Published Thursday, 25 October 2012
The Welsh singer has been one of the leading lights in a campaign for regulated press standards in the UK and took to the stand at the official Leveson Inquiry last November to discuss how she had been treated by British tabloid editors.
During her appearance, Church claimed she was advised to turn down a £100,000 fee to perform at media mogul Murdoch's wedding in 1999 with the promise that she would be portrayed in a positive light in future reporting by his newspapers.
In her witness statement, Church wrote: "Despite my teenage business head screaming, 'Think how many Tamogotchis you could buy!' I was pressured into taking the latter option. This strategy failed... for me. In fact, Mr Murdoch's newspapers have since been some of the worst offenders, so much so that I have sometimes felt that there has actually been a deliberate agenda."

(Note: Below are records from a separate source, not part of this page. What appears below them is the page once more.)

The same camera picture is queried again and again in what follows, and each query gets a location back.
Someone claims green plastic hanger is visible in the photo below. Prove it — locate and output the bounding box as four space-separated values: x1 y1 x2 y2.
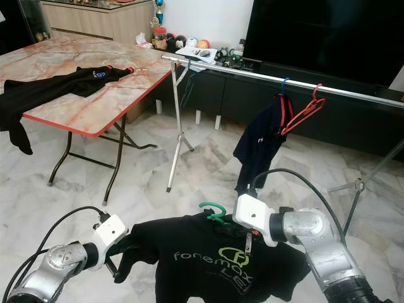
198 202 230 227

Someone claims black printed T-shirt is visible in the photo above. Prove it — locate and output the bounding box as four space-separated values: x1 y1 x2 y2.
106 213 313 303

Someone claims red plastic hanger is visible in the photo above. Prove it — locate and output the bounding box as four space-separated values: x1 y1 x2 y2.
281 82 327 136

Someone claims blue plastic hanger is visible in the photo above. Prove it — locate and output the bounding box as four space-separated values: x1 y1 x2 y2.
281 77 294 98

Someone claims navy polo shirt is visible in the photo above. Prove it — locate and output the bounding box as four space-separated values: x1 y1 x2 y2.
232 93 291 193

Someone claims black TV console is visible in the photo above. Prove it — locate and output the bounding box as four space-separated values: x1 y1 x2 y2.
145 60 404 162

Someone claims silver metal clothes rack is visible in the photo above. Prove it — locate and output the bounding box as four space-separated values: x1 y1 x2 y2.
161 53 404 237

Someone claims stack of white papers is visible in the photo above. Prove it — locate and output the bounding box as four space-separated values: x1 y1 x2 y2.
177 46 218 64

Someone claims brown jar with red lid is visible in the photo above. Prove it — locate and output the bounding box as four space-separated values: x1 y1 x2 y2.
153 27 168 50

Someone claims marble pattern folding table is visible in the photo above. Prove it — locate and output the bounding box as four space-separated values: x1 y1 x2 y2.
0 35 176 206

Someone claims black television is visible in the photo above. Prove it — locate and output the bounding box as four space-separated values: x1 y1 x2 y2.
241 0 404 89

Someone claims white tissue box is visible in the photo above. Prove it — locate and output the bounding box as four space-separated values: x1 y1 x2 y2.
134 33 152 48

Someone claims blue and gold trophy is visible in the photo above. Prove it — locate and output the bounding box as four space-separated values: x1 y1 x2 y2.
153 0 167 26

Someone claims light wooden sideboard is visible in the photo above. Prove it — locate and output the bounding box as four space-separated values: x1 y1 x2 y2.
41 0 155 44

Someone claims dark glass display cabinet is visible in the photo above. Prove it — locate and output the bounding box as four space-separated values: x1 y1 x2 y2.
0 0 52 54

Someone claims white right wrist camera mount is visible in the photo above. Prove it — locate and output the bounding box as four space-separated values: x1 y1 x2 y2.
232 194 275 246

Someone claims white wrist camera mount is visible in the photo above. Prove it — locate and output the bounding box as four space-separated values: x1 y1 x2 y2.
95 215 128 253
232 194 275 246

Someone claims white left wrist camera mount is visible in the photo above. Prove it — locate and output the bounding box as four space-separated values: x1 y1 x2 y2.
95 215 128 253

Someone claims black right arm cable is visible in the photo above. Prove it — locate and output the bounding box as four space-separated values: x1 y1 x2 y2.
249 168 348 241

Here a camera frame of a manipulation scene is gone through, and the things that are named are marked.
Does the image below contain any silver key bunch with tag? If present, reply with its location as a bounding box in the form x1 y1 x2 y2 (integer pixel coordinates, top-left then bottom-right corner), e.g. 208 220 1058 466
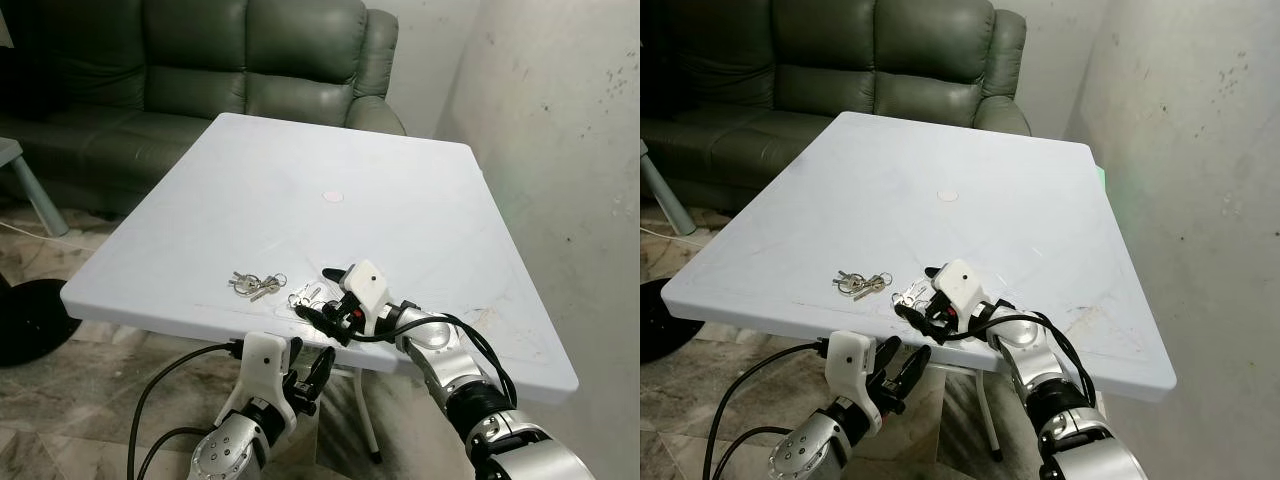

Now her former manager Jonathan Shalit has alleged the deal never took place, insisting no payment was discussed as the appearance boosted her profile in the US.
In a letter penned to Lord Justice Leveson, obtained by the Daily Mail, Shalit writes: "(In an interview with the Guardian newspaper) Charlotte repeats the claim she made at your enquiry when she said that the offer made to her through her manager at the time (me) to sing at Rupert Murdoch's wedding in June 1999 was a choice of either a £100,000 fee or favourable publicity. This is simply not true and distorts the facts. Money was never discussed as part of these negotiations and no figure of £100,000 - or any other financial figure - was ever discussed as an appearance fee at the wedding. The background is that, at that time, I was seeking to launch Charlotte's career in America and had been asking for help from all my professional contacts and, indeed, everyone with whom I had any sort of relationships...
"I repeat: money was NEVER discussed in the negotiations and Charlotte Church was wrong to tell your enquiry that it had formed part of them. The benefits which accrued to her from the deal were those of the promised favourable publicity around the launch of her US career."
A lawyer for Church has hit back at Shalit's letter, insisting the singer stands by her testimony.
A statement from her legal team reads: "For the avoidance of doubt, our client stands by the evidence she gave under oath at the Leveson inquiry."